(Records to process begins)

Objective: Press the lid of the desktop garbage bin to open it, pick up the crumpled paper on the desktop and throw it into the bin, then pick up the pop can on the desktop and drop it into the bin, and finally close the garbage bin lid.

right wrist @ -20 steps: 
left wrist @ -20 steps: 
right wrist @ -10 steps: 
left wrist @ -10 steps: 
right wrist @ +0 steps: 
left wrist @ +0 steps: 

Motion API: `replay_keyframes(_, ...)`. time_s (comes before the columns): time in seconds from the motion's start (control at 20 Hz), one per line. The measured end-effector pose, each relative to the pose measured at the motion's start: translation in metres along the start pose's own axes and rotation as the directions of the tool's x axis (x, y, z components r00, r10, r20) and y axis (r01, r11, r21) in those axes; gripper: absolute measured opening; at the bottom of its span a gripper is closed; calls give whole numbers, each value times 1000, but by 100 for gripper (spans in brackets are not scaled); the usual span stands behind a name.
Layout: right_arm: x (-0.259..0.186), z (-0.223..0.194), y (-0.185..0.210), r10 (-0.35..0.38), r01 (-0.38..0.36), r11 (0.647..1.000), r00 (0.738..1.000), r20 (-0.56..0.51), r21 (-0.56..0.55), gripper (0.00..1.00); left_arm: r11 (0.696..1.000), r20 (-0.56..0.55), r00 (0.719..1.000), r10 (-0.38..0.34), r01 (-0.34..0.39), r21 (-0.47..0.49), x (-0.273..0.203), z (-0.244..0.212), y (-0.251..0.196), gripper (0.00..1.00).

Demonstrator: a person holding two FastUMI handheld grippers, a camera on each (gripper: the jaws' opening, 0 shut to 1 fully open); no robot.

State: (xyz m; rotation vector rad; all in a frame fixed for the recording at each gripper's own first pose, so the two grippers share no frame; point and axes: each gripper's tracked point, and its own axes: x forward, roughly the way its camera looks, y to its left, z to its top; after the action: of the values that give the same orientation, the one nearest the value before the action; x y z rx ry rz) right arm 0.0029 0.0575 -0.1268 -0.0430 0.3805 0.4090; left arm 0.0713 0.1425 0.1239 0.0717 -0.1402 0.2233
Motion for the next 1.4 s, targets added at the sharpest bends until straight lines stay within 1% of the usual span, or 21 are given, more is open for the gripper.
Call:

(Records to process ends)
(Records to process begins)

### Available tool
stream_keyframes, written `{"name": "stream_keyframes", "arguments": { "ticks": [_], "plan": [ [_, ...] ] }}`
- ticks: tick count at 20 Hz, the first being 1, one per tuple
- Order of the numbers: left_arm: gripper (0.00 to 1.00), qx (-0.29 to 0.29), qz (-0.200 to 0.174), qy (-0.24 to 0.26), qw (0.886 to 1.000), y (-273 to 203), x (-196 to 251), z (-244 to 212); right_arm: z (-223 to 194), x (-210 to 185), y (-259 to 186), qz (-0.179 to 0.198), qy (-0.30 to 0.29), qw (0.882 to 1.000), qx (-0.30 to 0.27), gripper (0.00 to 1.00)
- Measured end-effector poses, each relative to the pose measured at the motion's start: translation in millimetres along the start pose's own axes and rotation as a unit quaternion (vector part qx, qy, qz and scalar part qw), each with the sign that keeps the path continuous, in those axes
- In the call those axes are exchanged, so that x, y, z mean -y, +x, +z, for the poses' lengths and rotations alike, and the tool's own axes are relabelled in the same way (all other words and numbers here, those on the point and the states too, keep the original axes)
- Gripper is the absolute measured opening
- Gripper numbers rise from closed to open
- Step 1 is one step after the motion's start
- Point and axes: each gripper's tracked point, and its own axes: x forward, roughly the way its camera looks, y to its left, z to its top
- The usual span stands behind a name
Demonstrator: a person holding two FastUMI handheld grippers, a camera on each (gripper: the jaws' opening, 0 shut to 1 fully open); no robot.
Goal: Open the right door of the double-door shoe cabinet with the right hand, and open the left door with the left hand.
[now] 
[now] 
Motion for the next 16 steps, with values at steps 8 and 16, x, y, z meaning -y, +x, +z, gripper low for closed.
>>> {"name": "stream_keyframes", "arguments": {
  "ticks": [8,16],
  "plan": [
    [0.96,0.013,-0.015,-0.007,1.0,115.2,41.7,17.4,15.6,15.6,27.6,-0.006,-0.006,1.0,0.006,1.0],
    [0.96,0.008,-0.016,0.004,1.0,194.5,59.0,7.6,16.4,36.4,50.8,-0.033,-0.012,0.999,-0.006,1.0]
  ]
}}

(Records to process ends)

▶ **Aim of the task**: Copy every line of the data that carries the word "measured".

▶ **Task result**:
Motion API: `replay_keyframes(_, ...)`. time_s (comes before the columns): time in seconds from the motion's start (control at 20 Hz), one per line. The measured end-effector pose, each relative to the pose measured at the motion's start: translation in metres along the start pose's own axes and rotation as the directions of the tool's x axis (x, y, z components r00, r10, r20) and y axis (r01, r11, r21) in those axes; gripper: absolute measured opening; at the bottom of its span a gripper is closed; calls give whole numbers, each value times 1000, but by 100 for gripper (spans in brackets are not scaled); the usual span stands behind a name.
- Measured end-effector poses, each relative to the pose measured at the motion's start: translation in millimetres along the start pose's own axes and rotation as a unit quaternion (vector part qx, qy, qz and scalar part qw), each with the sign that keeps the path continuous, in those axes
- Gripper is the absolute measured opening

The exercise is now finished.